#### Excerpted data
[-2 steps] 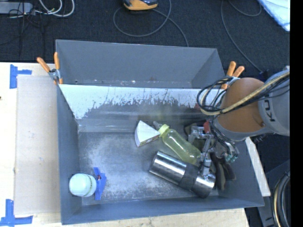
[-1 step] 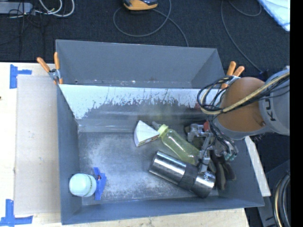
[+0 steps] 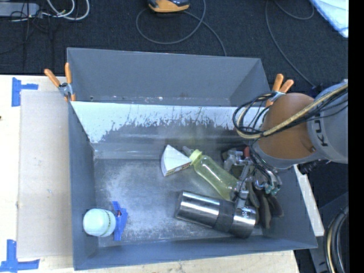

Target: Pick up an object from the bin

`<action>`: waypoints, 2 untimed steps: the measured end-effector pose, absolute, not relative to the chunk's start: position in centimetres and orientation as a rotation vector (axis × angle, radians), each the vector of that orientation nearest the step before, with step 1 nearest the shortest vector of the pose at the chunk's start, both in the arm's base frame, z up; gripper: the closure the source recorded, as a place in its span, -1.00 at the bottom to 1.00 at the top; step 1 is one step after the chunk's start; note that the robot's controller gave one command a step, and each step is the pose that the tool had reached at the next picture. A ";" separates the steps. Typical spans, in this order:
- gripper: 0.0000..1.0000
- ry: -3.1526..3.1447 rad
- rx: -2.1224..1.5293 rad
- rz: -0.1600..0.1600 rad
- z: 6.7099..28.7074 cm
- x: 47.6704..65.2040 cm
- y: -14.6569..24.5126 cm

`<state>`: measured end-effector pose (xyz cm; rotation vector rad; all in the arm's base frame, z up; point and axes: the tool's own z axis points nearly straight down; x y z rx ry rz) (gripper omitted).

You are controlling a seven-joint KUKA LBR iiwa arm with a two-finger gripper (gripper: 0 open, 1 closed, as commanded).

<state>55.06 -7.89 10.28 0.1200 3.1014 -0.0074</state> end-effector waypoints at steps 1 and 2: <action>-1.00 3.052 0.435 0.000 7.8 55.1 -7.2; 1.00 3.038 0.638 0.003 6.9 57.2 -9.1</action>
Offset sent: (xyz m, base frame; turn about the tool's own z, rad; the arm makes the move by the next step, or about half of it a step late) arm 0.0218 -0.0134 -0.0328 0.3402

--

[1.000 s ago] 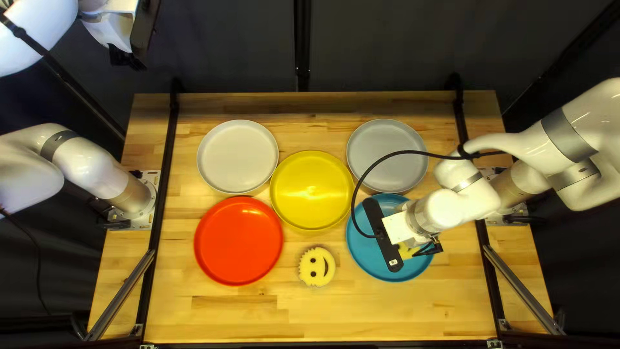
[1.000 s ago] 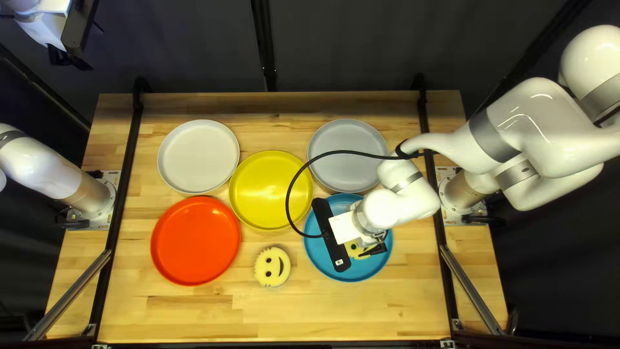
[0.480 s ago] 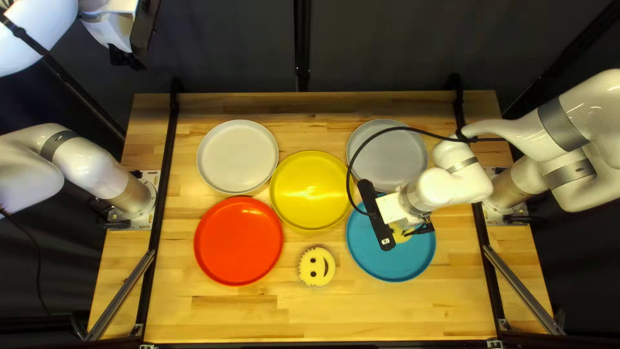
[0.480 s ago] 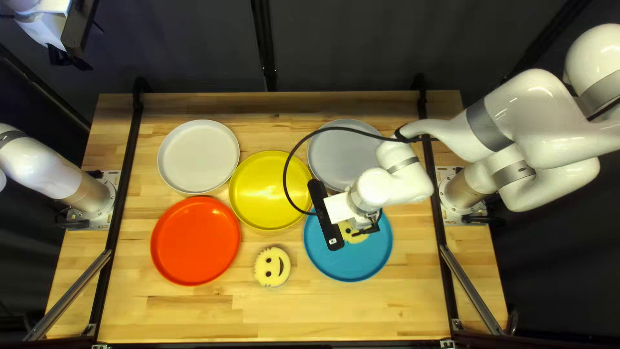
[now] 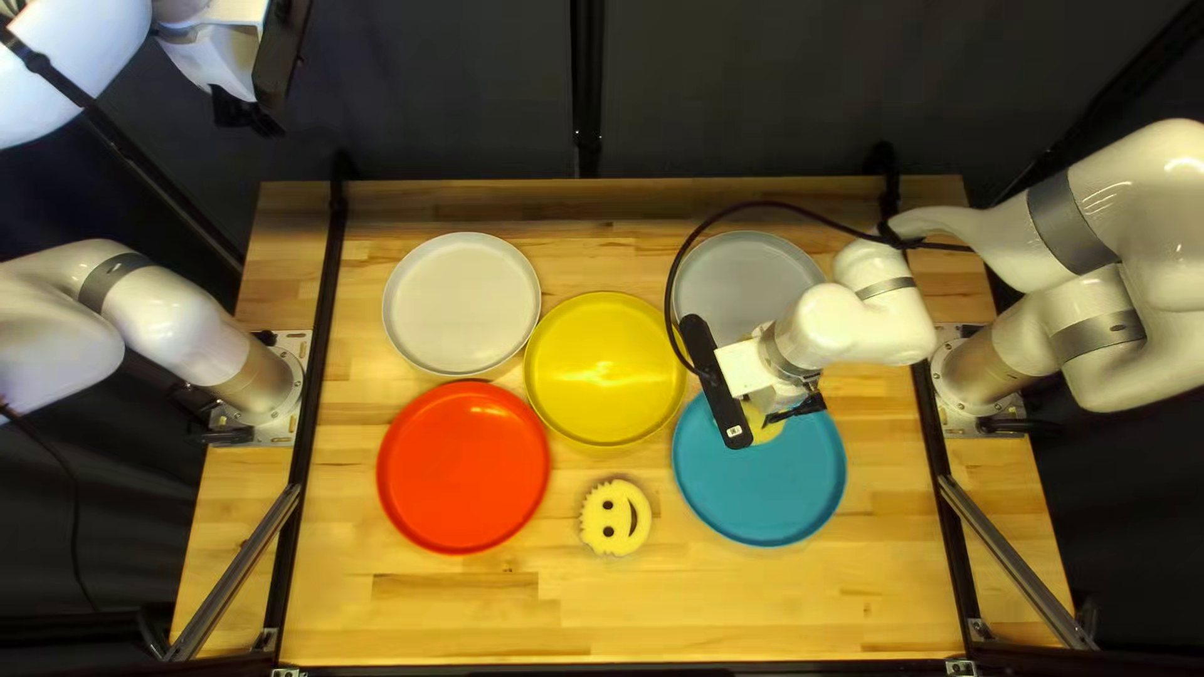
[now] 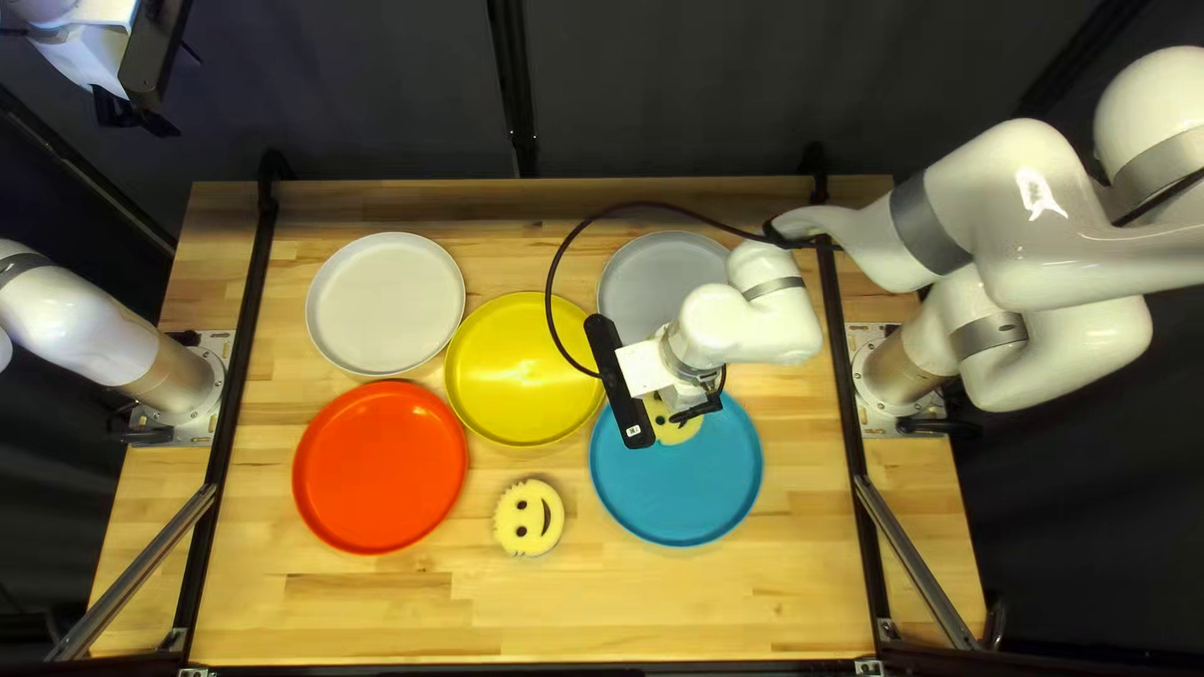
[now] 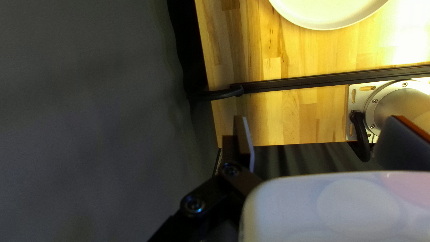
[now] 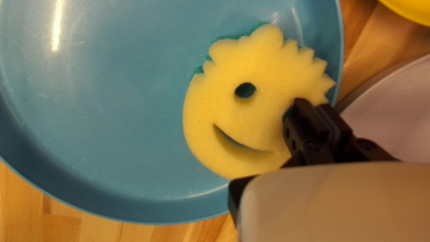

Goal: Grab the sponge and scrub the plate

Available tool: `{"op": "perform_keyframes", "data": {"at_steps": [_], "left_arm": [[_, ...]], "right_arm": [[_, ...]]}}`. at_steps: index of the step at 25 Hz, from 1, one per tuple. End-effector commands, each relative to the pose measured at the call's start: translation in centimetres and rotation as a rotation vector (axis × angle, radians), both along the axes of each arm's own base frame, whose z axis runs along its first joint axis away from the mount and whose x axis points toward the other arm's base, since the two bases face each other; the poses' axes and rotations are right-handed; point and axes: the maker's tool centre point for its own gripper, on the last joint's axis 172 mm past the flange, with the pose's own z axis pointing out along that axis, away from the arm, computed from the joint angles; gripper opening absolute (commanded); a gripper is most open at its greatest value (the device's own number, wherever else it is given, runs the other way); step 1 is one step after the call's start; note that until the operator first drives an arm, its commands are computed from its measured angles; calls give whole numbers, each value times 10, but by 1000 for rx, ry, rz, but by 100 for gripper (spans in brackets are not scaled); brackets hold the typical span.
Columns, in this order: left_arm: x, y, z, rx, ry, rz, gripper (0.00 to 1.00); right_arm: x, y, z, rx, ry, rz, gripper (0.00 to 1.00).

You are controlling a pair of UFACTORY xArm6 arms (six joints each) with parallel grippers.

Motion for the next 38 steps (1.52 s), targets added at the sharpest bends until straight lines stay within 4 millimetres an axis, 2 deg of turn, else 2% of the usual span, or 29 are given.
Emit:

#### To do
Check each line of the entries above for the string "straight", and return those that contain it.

#### Answer space
`<state>`: measured end-effector pose (xyz cm; rotation vector rad; all in the arm's base frame, z up; point and axes: the tool's own z axis points nearly straight down; x y z rx ry rz) (gripper omitted).
Motion for the next 38 steps (1.52 s), targets added at the sharpest bends until straight lines stay within 4 millimetres an axis, 2 deg of turn, else 2% of the usual span, or 29 are given.

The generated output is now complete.